Work instructions ->
From first line to last, retype the data exactly.

#### Information shown

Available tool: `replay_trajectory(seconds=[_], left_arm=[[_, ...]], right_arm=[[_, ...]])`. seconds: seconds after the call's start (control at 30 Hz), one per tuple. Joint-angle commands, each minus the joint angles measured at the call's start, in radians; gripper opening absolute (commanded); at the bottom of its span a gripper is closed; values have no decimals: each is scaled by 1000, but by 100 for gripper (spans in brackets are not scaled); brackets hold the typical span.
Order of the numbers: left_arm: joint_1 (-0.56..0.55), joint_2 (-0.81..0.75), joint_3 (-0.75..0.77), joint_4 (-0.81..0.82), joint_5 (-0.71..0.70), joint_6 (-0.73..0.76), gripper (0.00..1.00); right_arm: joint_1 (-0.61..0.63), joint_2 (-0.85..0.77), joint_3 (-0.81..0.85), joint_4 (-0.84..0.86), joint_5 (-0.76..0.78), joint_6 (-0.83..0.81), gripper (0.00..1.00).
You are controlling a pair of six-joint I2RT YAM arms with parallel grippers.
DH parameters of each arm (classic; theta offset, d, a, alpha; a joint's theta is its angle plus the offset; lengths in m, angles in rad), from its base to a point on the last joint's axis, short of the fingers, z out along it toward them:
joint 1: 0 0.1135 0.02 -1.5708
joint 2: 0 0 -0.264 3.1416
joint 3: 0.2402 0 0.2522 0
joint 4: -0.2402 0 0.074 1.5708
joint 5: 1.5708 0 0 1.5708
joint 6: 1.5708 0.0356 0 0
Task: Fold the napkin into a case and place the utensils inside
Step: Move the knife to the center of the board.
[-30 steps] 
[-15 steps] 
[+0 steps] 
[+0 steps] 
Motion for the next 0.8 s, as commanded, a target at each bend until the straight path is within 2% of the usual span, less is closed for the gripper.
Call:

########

Completed exercise ->
Available tool: `replay_trajectory(seconds=[_], left_arm=[[_, ...]], right_arm=[[_, ...]])`. seconds: seconds after the call's start (control at 30 Hz), one per tuple. Joint-angle commands, each minus the joint angles measured at the call's start, in radians; gripper opening absolute (commanded); at the bottom of its span a gripper is closed; values have no decimals: each is scaled by 1000, but by 100 for gripper (spans in brackets are not scaled); brackets hold the typical span.
Order of the numbers: left_arm: joint_1 (-0.56..0.55), joint_2 (-0.81..0.75), joint_3 (-0.75..0.77), joint_4 (-0.81..0.82), joint_5 (-0.71..0.70), joint_6 (-0.73..0.76), gripper (0.00..1.00); right_arm: joint_1 (-0.61..0.63), joint_2 (-0.85..0.77), joint_3 (-0.81..0.85), joint_4 (-0.84..0.86), joint_5 (-0.76..0.78), joint_6 (-0.83..0.81), gripper (0.00..1.00).
You are controlling a pair of six-joint I2RT YAM arms with parallel grippers.
DH parameters of each arm (classic; theta offset, d, a, alpha; a joint's theta is its angle plus the offset; lengths in m, angles in rad), from its base to a point on the last joint's axis, short of the fingers, z out along it toward them:
joint 1: 0 0.1135 0.02 -1.5708
joint 2: 0 0 -0.264 3.1416
joint 3: 0.2402 0 0.2522 0
joint 4: -0.2402 0 0.074 1.5708
joint 5: 1.5708 0 0 1.5708
joint 6: 1.5708 0.0356 0 0
Task: Fold the napkin into a case and place the utensils inside
Step: Move the knife to the center of the board.
[-30 steps] 
[-15 steps] 
[+0 steps] 
[+0 steps] 
Motion for the next 0.8 s, as commanded, a target at each bend until the straight path is within 2% of the usual span, less is closed for the gripper.
Call:

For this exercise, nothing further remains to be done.